Zulip Chat Archive

Stream: Is there code for X?

Topic: Bolzano-Weirstrass

Patrick Massot (Apr 01 2020 at 21:44):

I should be the one answering this question, but just to make sure: do we have anything that look like Bolzano-Weirstrass? Specifically, do we know that every sequence with values in Icc a b has a convergent subsequence? https://github.com/leanprover-community/mathlib/blob/33764abc51cbd699d43976085513444216639670/src/topology/sequences.lean#L21-L22 is not too encouraging, but there may be more elementary places to look at.
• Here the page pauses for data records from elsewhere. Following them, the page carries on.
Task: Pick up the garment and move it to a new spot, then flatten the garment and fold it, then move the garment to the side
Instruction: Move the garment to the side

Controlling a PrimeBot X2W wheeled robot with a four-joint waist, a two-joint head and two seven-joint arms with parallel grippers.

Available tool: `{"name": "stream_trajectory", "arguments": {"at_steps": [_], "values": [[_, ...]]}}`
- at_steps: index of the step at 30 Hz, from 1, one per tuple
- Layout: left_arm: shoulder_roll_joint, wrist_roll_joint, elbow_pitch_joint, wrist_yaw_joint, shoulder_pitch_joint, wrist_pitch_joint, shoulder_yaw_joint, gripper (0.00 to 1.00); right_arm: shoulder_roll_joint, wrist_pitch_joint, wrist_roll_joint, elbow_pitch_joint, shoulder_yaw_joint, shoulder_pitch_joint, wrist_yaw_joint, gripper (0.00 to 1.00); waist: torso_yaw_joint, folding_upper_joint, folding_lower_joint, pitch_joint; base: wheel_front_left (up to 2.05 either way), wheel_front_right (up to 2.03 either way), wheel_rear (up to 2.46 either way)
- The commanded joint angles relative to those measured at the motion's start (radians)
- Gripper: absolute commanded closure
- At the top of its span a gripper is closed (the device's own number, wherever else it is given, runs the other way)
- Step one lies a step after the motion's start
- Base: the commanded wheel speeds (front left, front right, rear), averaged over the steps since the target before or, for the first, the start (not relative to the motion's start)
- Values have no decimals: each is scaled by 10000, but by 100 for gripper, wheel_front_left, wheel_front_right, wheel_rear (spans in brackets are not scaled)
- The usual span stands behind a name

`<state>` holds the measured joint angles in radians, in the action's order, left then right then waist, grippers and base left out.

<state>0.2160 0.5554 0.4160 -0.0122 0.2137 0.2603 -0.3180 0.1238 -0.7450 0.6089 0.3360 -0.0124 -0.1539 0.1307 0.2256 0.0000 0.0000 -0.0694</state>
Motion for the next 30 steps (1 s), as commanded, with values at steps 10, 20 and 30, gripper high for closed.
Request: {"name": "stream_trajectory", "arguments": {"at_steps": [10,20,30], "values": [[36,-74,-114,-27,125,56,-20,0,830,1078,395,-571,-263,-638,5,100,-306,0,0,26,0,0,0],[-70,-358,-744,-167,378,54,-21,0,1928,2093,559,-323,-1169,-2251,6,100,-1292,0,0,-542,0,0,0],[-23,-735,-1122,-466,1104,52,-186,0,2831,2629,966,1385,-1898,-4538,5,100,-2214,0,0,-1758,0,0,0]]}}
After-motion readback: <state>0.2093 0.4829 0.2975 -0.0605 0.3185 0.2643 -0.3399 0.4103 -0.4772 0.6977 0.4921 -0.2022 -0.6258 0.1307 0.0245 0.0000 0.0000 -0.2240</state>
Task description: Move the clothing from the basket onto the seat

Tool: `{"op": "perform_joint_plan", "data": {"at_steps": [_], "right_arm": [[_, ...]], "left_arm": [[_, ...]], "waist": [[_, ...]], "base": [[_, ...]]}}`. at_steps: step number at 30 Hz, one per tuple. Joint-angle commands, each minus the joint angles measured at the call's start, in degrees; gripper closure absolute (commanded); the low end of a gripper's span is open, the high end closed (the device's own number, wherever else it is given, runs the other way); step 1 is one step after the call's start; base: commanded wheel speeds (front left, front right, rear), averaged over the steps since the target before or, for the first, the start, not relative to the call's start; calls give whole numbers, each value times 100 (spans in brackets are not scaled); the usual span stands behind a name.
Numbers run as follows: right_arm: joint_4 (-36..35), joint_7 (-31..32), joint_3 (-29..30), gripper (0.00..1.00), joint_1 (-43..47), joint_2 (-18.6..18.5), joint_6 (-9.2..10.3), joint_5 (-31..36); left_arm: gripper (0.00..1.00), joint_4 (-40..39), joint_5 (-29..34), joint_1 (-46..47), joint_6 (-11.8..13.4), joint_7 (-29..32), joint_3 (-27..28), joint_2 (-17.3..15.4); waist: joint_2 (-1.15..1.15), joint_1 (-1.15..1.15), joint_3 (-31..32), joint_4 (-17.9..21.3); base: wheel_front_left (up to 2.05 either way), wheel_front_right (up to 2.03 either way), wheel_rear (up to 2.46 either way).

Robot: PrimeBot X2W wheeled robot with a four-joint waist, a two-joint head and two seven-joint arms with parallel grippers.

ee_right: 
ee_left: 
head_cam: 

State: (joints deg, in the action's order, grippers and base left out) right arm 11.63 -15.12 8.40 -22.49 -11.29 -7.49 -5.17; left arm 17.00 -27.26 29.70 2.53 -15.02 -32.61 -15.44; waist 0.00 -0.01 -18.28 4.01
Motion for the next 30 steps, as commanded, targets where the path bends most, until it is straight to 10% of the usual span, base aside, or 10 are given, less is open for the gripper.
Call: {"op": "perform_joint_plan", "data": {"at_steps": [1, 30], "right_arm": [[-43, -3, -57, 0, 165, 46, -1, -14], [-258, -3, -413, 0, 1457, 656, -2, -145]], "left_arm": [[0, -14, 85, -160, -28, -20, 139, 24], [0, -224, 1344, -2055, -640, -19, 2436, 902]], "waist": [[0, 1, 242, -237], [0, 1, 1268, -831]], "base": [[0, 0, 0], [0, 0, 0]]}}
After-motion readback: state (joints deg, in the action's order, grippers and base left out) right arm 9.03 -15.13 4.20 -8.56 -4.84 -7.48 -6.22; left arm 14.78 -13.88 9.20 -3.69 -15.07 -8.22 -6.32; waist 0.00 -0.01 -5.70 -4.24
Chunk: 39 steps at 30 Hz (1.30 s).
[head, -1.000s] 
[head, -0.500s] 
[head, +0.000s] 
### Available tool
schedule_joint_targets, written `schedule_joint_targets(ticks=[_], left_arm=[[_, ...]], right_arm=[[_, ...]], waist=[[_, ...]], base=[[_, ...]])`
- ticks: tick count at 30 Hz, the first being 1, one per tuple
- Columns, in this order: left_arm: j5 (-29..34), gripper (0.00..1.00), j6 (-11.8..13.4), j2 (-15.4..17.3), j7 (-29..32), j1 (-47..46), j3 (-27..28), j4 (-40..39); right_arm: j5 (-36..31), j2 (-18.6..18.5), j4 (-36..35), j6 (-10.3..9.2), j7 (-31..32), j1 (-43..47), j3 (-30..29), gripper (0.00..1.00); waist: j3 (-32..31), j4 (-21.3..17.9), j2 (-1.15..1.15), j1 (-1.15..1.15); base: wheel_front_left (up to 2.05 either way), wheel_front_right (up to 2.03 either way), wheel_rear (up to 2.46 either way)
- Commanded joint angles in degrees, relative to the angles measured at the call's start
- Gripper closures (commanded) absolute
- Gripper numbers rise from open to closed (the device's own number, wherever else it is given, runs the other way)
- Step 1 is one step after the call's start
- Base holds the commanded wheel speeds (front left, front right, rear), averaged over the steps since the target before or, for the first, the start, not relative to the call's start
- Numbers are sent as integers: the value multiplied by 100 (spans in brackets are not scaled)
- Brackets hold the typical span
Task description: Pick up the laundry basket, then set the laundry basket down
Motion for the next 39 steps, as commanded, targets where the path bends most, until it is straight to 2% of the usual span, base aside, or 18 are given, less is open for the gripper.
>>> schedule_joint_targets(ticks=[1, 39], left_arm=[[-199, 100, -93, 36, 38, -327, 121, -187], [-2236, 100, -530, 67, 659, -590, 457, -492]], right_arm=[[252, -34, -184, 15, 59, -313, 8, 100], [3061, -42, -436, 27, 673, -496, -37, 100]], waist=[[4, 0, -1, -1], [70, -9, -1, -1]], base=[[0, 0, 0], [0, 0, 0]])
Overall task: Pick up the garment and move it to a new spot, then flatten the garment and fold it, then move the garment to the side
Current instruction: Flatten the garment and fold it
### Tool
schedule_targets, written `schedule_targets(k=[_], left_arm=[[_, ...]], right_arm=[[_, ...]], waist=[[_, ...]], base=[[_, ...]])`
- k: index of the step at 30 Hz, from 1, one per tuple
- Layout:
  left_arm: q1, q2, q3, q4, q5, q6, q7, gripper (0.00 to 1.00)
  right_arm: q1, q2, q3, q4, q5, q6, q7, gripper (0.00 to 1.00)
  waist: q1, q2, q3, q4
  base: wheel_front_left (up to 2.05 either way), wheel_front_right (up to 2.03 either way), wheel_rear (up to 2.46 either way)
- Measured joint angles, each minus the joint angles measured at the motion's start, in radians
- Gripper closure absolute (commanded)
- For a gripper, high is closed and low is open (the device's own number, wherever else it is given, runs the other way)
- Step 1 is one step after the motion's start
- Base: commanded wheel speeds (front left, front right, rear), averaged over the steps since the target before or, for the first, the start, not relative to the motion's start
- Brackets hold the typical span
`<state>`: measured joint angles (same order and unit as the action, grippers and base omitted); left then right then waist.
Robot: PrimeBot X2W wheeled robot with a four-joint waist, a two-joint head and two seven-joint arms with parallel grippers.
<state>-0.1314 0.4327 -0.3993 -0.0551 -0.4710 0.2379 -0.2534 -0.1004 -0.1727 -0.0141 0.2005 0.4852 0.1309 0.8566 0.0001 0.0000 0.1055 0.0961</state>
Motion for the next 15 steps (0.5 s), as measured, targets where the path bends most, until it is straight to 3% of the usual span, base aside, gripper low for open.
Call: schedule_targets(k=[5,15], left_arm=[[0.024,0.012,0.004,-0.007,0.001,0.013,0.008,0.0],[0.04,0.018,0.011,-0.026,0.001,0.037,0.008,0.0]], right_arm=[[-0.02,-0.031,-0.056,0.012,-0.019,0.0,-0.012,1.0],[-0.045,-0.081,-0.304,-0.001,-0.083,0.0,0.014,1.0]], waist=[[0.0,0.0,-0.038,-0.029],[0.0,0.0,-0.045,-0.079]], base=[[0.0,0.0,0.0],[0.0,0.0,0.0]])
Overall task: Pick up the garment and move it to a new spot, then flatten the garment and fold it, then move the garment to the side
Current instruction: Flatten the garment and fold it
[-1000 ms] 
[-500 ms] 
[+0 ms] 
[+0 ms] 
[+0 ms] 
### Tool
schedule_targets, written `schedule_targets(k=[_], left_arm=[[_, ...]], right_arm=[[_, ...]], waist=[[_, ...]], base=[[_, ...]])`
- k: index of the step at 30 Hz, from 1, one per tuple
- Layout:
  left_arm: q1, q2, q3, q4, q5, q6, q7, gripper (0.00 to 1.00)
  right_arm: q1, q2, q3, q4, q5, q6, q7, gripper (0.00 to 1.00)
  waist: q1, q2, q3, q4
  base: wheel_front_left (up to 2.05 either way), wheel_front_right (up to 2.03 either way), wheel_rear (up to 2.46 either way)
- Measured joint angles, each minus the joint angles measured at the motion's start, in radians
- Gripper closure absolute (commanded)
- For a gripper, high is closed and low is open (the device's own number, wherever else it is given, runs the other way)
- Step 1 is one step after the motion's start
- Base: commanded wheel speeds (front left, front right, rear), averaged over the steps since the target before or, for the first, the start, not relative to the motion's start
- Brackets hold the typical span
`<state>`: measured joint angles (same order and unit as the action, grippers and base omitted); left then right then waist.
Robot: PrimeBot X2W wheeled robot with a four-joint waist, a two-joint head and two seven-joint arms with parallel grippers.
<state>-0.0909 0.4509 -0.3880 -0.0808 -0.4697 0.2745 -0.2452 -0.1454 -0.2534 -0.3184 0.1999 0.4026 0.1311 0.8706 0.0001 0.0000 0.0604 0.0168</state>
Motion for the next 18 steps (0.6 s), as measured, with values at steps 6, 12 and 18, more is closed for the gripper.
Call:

I didn't find anything in metric spaces.

Bhavik Mehta (Apr 01 2020 at 22:03):

This might not be what you're looking for but infinite ramsey which I proved here implies that any sequence in a linear order has a monotone subsequence which would help with a big part of BW

Patrick Massot (Apr 02 2020 at 09:24):

Thanks, but I think I'll try a more direct path.

Patrick Massot (Apr 02 2020 at 09:25):

However I realize I have no idea how to do some very basic proof step in Lean. How do I define a sequence by induction in the middle of a proof? It doesn't seem possible to use the equation compiler in a let.

Bhavik Mehta (Apr 02 2020 at 11:51):

I had this exact question! For me, the right thing to use was Reid's crec construction

Chris Hughes (Apr 02 2020 at 12:04):

I think just nat.rec_on should be okay most of the time.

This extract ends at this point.